Monaco’nun diğer as parçaları Elie Okobo, Jordan Loyd, Alpha Diallo, Donta Hall, Donatas Motiejunas gibi isimler, bu yıl kariyerlerinde ilk kez Final Four’da sahne alacaklar. Ayrıca takımın koçu Sasa Obradovic de kariyerinde ilk kez Final Four’da yer alacak.
Bu gibi faktörleri göz önünde bulundurduğumuz zaman Monaco, Final Four’a kalan 4 takım arasında açık ara en az şans verilen ekip konumunda. Öte yandan Final Four biletini alarak sezon hedefini şimdiden gerçekleştirmiş olan Monaco, şampiypnluk hedefleyen rakipleri Olympiakos, Barcelona ve Real Madrid‘e kıyasla baskıyı üzerinde çok daha az hissedecek.
Böyle bir ortamda kırmızı-beyazlı ekip, çok tecrübesiz bir takım olsa bile üzerinde baskı olmadan oynamayı avantaja çevirebilir.

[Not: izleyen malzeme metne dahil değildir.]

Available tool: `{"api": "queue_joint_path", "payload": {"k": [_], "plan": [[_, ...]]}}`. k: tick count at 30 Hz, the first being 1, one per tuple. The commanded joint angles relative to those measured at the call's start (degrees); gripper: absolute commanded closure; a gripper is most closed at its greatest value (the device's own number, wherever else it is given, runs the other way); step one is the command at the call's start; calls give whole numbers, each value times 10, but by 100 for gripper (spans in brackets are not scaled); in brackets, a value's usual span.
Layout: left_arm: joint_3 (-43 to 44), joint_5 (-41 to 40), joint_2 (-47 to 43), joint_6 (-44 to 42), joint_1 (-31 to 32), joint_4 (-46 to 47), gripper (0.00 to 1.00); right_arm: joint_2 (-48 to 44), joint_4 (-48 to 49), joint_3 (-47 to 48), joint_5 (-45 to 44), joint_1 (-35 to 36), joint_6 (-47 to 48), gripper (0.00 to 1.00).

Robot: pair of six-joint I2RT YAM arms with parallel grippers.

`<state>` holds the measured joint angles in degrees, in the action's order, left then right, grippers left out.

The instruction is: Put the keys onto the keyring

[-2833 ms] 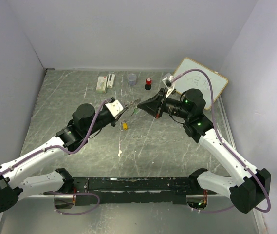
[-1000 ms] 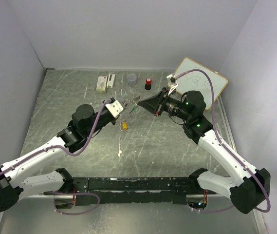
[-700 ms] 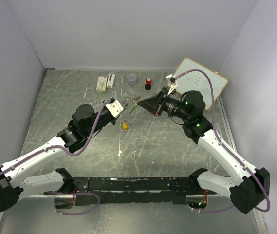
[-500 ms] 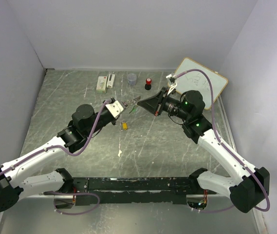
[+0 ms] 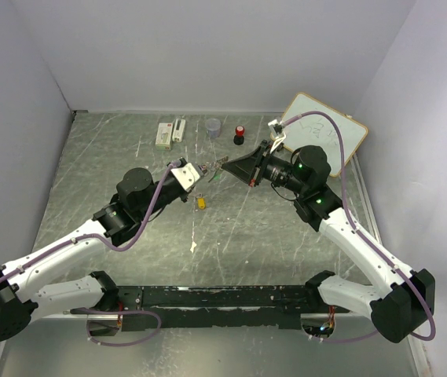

Monaco’nun yarı finaldeki rakibi Olympiakos, bu sezon şampiyonluk hedefleyen bir takım. Maçın son bölümüne yakın skorla girilmesi durumunda Yunan devi, üzerinde baskıyı fazlasıyla hissedecektir.
Ayrıca Monaco kadrosunda Mike James, Elie Okobo ve Jordan Loyd gibi kritik anlarda sorumluluk almayı çok seven kısalar var. Son ana kadar maçın içerisinde kaldığı bir senaryoda Monaco, kısa rotasyonundaki yetenek seviyesi sayesinde Olympiakos’a karşı üstünlük kurabilir.
Yarı finali geçmesi durumunda Monaco, şampiyonluğa yalnızca tek maç uzaklıkta olacak. Elbette çok zor ama finali de bir şekilde kazandığı takdirde koç Sasa Obradovic‘in ekibi, tüm Avrupa’yı şoke edecek türden bir başarı yakalamış olur.